Riot police and the military used tear gas to try to disperse marchers in the town of Machachi on the outskirts of Quito after they blocked roads with burning tires and barricades ahead of a protest set for Wednesday.
"More than 20,000 indigenous people will be arriving in Quito," said Jaime Vargas, leader of the umbrella indigenous organisation CONAIE.
In 2000, CONAIE was key to driving then-president Jamil Mahuad from office during another economic crisis.
Other protesters attempted to force their way into the National Legislative Assembly in the capital, and committed "acts of vandalism in the vicinity," the body said in a statement.
The clashes came as Ecuador's Ministry of Energy announced that activities in three oil fields in the Amazon region – one operated by private firm Petrobell and the others by state company Petroamazonas – had been suspended "due to the seizure of the facilities by groups of people outside the operation."
The seizures affected 12 percent of the country's oil production, or 63,250 barrels of crude per day, the ministry said in a statement that did not identify the groups responsible.
In a radio and television address, President Lenin Moreno accused his predecessor and ex-ally Rafael Correa and Venezuelan President Nicolas Maduro of an "attempted coup d'etat" and of "using some indigenous groups, taking advantage of their mobilization to plunder and destroy."
He added that government business had temporarily moved to the port city of Guayaquil.
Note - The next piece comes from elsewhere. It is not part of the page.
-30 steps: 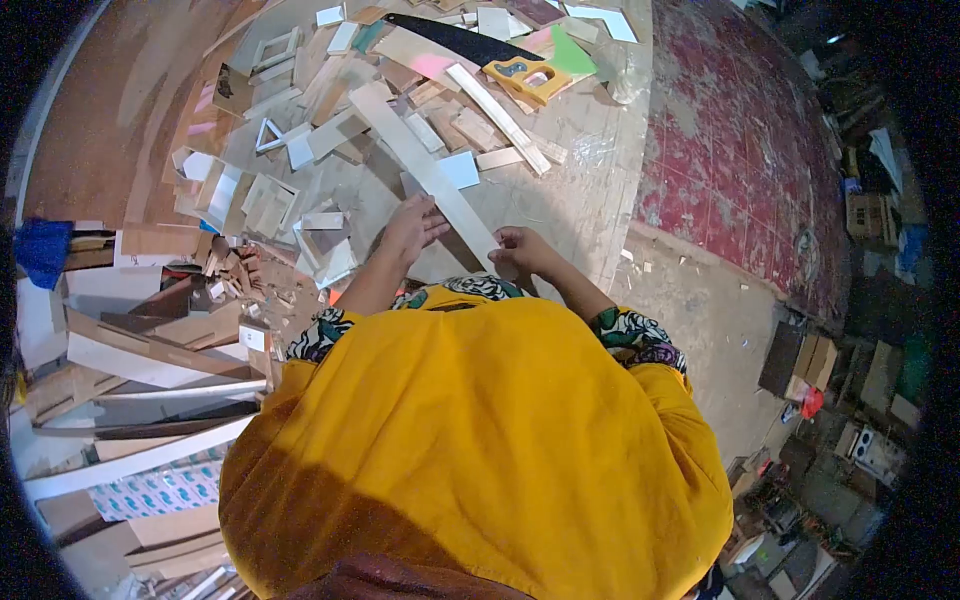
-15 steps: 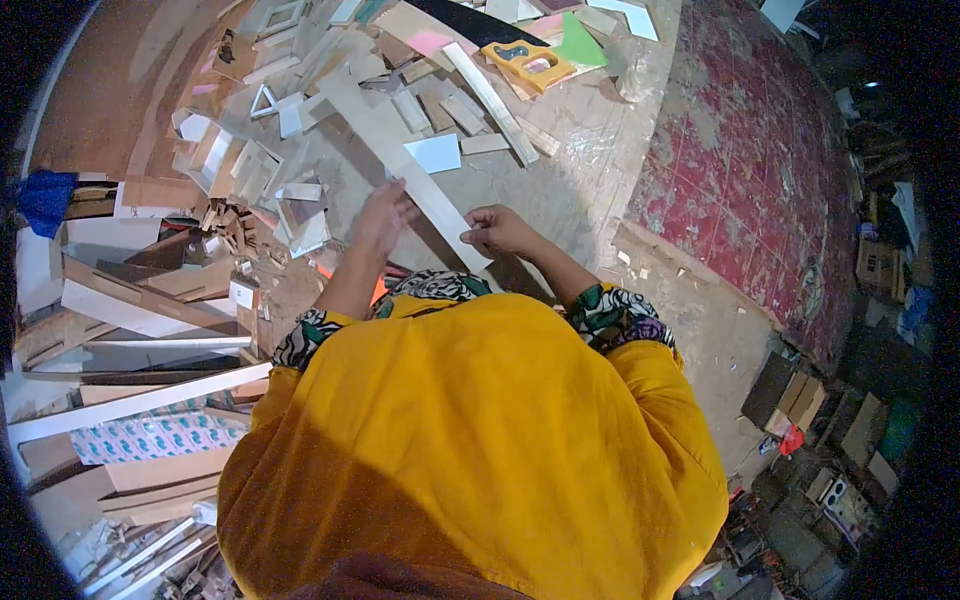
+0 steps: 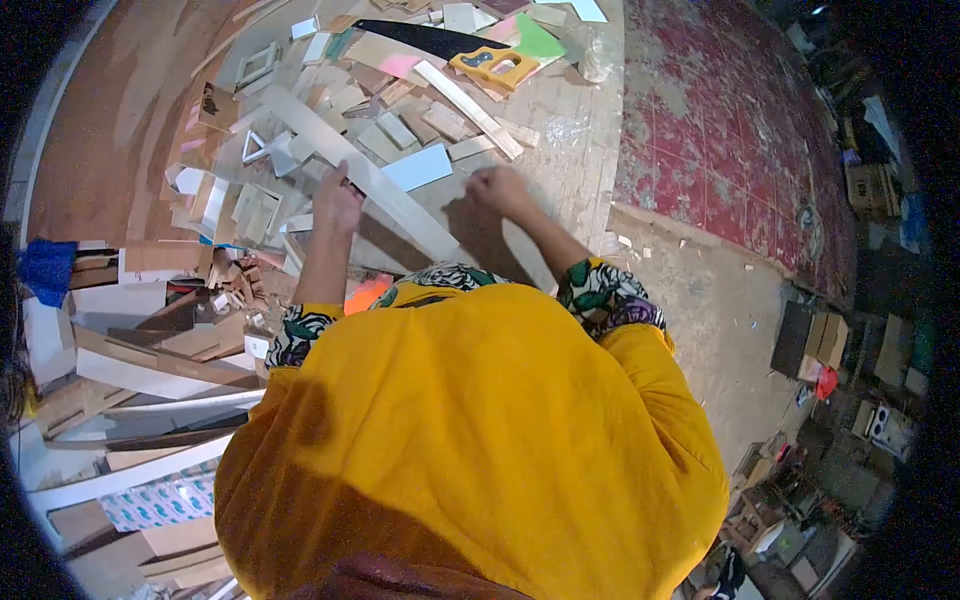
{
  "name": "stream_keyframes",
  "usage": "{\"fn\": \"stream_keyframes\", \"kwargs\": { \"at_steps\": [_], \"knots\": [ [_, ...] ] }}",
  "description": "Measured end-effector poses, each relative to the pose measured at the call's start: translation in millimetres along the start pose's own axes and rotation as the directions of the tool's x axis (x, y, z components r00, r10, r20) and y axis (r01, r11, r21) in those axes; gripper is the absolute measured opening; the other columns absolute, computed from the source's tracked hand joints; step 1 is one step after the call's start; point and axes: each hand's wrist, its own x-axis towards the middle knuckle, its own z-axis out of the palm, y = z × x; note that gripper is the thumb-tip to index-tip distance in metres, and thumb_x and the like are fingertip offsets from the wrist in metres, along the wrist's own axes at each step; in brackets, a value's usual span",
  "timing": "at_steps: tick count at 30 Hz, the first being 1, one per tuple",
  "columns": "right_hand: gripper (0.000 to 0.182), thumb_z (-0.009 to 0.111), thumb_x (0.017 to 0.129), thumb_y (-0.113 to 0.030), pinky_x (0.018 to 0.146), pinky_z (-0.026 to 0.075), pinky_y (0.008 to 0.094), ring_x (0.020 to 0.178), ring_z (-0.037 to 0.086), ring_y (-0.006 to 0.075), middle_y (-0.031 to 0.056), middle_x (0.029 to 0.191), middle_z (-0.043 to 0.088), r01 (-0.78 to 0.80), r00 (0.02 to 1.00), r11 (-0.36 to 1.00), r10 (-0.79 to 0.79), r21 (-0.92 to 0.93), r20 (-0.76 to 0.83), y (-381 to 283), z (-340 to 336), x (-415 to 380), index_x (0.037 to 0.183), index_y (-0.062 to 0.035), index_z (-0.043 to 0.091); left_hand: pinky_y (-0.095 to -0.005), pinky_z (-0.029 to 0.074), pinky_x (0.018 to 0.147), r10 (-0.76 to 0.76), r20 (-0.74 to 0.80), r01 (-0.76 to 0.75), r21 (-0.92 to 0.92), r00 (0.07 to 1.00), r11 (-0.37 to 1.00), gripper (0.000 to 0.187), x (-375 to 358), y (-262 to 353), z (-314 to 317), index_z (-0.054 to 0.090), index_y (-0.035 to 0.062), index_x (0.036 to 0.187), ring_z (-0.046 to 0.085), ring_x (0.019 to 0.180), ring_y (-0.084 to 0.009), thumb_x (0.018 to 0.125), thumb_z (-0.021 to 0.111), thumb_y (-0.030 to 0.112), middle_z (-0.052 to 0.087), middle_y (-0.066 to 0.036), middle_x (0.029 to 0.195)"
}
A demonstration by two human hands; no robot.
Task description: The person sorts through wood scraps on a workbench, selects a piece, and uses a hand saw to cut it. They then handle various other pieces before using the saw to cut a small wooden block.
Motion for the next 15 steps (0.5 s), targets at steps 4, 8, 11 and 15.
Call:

Protesters from southern Andean provinces, some armed with sticks and whips, were travelling to the capital in pick-up trucks and on foot, according to CONAIE, while other indigenous groups were set to arrive from the north.
The protests – the largest in a decade in Ecuador are being led by transport unions but include students and others.
The country has been rocked by days of demonstrations after increases of up to 120 percent in fuel prices came into force on October 3.
They have so far left one civilian dead and 77 people injured, the majority of them security forces, the government said. A total of 477 people have been detained.
The US, "is monitoring recent developments in Ecuador carefully. We reject violence as a form of political protest," acting assistant secretary for the State Department's Bureau of Western Hemisphere Affairs Michael Kozak said in a tweet.
State of emergency
Moreno scrapped fuel subsidies as part of an agreement with the International Monetary Fund to obtain loans despite Ecuador's high public debt.
On Sunday, the president had called for dialogue with the indigenous groups.
Nelson Erazo, the leader of the Popular Front of workers and students, has said "the people's actions will not stop here if the government does not change its policy."
The subsidies were costing the government US$1.3 billion a year.
The IMF agreement, signed in March, allowed Ecuador to borrow US$4.2 billion.
Moreno – who blames the deterioration in the country's finances on Correa – declared a state of emergency on Thursday. It allows the government to restrict movement, to use the armed forces to maintain order and to censor the press.
"This is a very difficult situation, that could lead us into less stable situations, to governments that fall," said Simon Pachano, a political scientist at Quito's FLACSO university.
CONAIE warned that security forces entering indigenous areas would be captured and held.
Indigenous leaders claimed they were holding several dozen soldiers since Sunday.